Supplied records below:

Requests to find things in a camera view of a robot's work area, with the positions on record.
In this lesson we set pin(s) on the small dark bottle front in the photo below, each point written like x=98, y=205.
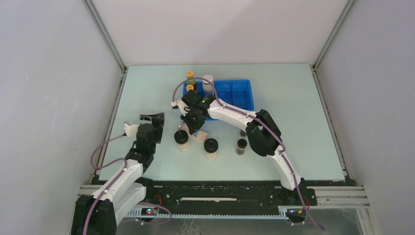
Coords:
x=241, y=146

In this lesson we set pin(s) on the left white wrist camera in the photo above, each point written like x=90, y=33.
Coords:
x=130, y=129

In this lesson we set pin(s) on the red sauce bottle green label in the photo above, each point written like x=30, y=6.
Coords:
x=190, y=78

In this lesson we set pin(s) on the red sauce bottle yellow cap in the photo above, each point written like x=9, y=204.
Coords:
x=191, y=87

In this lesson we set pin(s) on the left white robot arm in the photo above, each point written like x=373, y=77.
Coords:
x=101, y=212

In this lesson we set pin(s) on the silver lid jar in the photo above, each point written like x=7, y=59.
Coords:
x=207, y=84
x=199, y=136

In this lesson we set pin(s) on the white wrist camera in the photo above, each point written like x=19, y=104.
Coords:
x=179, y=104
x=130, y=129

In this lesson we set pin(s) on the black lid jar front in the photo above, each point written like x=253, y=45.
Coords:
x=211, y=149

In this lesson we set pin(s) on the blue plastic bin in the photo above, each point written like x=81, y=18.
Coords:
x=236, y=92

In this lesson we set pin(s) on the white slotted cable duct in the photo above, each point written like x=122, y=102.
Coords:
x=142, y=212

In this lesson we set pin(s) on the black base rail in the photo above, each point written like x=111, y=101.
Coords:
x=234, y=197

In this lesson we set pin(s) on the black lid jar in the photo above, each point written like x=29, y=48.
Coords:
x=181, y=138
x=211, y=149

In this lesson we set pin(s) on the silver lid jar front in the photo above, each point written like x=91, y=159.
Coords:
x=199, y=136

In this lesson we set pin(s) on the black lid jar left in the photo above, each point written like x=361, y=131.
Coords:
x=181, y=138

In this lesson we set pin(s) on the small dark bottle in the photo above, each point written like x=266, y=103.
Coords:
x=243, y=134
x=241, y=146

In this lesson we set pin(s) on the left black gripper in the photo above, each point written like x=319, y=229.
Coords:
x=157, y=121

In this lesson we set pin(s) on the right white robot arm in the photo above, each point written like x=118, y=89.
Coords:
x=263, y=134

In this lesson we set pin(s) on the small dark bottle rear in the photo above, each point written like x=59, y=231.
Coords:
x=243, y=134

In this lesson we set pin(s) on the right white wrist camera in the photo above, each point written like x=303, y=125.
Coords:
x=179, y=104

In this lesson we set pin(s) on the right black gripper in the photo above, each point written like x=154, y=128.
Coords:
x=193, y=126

End of Supplied records.
Supplied records below:

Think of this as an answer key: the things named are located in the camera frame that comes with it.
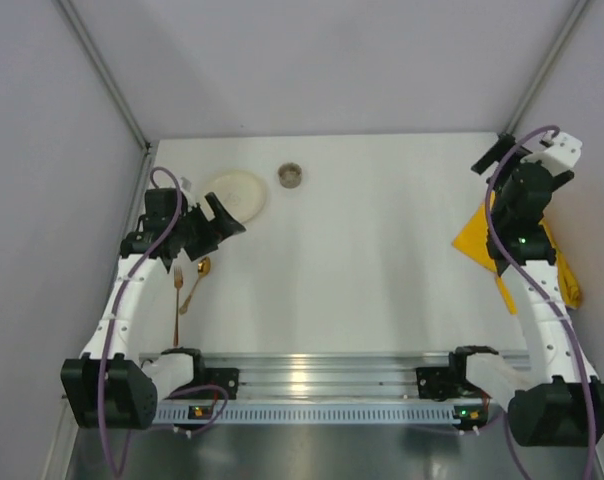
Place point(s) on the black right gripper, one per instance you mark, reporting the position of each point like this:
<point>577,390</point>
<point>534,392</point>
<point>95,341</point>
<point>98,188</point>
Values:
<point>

End of Supplied records.

## What the task asks
Using the listing above, list every line in which the string "sauce" occurs.

## Result of the task
In this lesson we set pin(s) on the red sauce bottle green label in the photo above, each point written like x=30, y=6.
In this lesson we set pin(s) on the red sauce bottle yellow cap in the photo above, each point written like x=9, y=204.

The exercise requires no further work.